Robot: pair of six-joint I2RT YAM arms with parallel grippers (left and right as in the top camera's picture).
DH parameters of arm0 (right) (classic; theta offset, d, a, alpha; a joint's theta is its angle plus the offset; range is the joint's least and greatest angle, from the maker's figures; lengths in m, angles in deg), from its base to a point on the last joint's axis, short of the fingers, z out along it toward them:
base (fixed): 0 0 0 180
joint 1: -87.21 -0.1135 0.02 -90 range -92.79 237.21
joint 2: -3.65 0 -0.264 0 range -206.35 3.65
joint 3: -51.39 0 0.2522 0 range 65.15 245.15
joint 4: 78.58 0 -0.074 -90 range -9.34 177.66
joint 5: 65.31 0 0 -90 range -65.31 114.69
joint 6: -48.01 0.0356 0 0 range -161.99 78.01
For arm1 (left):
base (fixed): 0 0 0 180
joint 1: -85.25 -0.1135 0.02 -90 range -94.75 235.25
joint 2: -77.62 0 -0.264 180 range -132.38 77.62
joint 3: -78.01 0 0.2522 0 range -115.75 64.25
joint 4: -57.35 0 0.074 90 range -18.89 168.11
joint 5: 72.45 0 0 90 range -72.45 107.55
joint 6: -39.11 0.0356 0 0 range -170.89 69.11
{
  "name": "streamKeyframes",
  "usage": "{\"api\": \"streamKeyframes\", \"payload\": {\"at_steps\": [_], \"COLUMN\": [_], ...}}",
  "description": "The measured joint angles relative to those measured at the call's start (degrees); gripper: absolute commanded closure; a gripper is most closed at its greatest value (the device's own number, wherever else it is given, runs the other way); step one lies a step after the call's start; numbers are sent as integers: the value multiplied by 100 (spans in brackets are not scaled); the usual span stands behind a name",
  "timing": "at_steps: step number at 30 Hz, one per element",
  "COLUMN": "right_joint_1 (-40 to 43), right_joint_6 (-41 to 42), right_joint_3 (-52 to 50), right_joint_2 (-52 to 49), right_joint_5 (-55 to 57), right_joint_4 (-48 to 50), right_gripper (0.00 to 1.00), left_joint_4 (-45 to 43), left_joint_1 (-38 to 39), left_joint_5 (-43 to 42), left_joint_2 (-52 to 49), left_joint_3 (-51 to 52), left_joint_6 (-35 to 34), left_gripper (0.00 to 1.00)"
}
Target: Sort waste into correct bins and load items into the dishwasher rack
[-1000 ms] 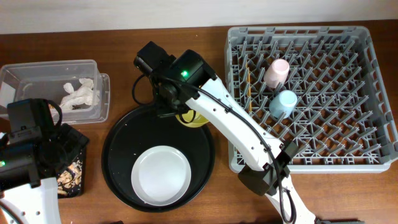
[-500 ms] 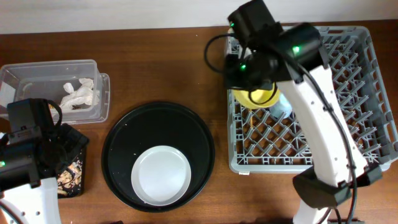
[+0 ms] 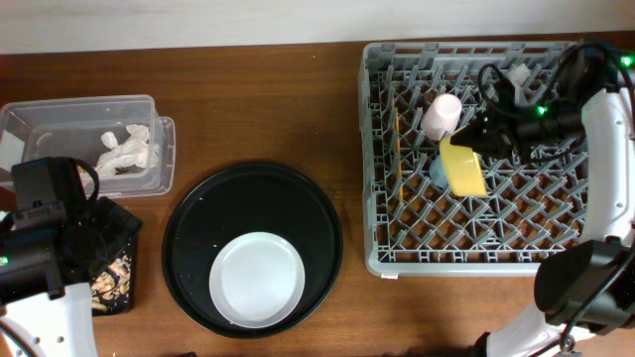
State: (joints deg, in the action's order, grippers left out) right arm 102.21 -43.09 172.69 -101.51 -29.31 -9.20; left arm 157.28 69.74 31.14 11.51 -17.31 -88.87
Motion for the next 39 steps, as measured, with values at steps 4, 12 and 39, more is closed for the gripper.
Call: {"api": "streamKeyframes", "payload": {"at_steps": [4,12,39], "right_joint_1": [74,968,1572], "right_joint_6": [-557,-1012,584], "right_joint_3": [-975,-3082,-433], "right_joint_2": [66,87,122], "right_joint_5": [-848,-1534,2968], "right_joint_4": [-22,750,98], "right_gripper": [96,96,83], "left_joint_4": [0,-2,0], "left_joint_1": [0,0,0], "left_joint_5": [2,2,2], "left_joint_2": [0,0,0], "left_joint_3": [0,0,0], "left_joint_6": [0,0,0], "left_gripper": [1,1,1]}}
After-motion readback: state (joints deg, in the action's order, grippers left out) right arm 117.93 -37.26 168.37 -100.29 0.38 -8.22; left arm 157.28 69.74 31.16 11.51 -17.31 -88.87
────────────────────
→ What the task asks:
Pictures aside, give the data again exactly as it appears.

→ Exercise solution:
Robot: pair of six-joint I2RT YAM arms with parallel grippers (left and right as in the top camera's picture).
DH parameters of arm0 (right) (classic; theta offset, d, a, alpha; a joint's theta is its angle plus the offset; range is the joint's least and greatest angle, from the maker's figures; lengths in m, angles in deg), from its base to a point on the last joint's axis, short of the fingers, z out along it toward them:
base (fixed): 0 0 0 180
joint 1: -87.21 -0.1135 0.02 -90 range -92.79 237.21
joint 2: -3.65 0 -0.264 0 range -206.35 3.65
joint 3: -51.39 0 0.2522 0 range 65.15 245.15
joint 4: 78.58 0 -0.074 -90 range -9.34 177.66
joint 5: 65.31 0 0 -90 range -65.31 114.69
joint 6: -48.01 0.0356 0 0 range -161.99 78.01
For arm1 (left):
base (fixed): 0 0 0 180
joint 1: -85.25 -0.1135 0.02 -90 range -94.75 235.25
joint 2: -77.62 0 -0.264 180 range -132.38 77.62
joint 3: -78.01 0 0.2522 0 range -115.75 64.25
joint 4: -57.35 0 0.074 90 range -18.89 168.11
joint 5: 72.45 0 0 90 range -72.45 107.55
joint 6: -39.11 0.0356 0 0 range -170.89 69.11
{
  "name": "streamKeyframes",
  "usage": "{\"api\": \"streamKeyframes\", \"payload\": {\"at_steps\": [_], \"COLUMN\": [_], ...}}",
  "description": "The measured joint angles relative to those measured at the call's start (degrees); gripper: absolute commanded closure; a gripper is most closed at its greatest value (the device's own number, wherever else it is given, runs the other way); step one lies a step after the call's start; numbers are sent as integers: the value multiplied by 100 (spans in brackets are not scaled); the usual span stands behind a name",
  "timing": "at_steps: step number at 30 Hz, one per element",
  "COLUMN": "right_joint_1 (-40 to 43), right_joint_6 (-41 to 42), right_joint_3 (-52 to 50), right_joint_2 (-52 to 49), right_joint_5 (-55 to 57), right_joint_4 (-48 to 50), right_gripper (0.00 to 1.00), left_joint_4 (-45 to 43), left_joint_1 (-38 to 39), left_joint_5 (-43 to 42), left_joint_2 (-52 to 49), left_joint_3 (-51 to 52), left_joint_6 (-35 to 34), left_gripper (0.00 to 1.00)"
}
Target: Sort waste into correct bins and load items into the dishwasher rack
[-1000 ms] 
[-500 ms] 
[+0 ms] 
State: (joints deg, in the action's order, grippers left out) right arm 102.21 -43.09 172.69 -101.51 -29.31 -9.20; left arm 157.28 69.74 31.14 11.51 -17.31 -88.87
Motion for the next 39 steps, as measured, with values at steps 4, 12 and 39, more is closed for the gripper.
Call: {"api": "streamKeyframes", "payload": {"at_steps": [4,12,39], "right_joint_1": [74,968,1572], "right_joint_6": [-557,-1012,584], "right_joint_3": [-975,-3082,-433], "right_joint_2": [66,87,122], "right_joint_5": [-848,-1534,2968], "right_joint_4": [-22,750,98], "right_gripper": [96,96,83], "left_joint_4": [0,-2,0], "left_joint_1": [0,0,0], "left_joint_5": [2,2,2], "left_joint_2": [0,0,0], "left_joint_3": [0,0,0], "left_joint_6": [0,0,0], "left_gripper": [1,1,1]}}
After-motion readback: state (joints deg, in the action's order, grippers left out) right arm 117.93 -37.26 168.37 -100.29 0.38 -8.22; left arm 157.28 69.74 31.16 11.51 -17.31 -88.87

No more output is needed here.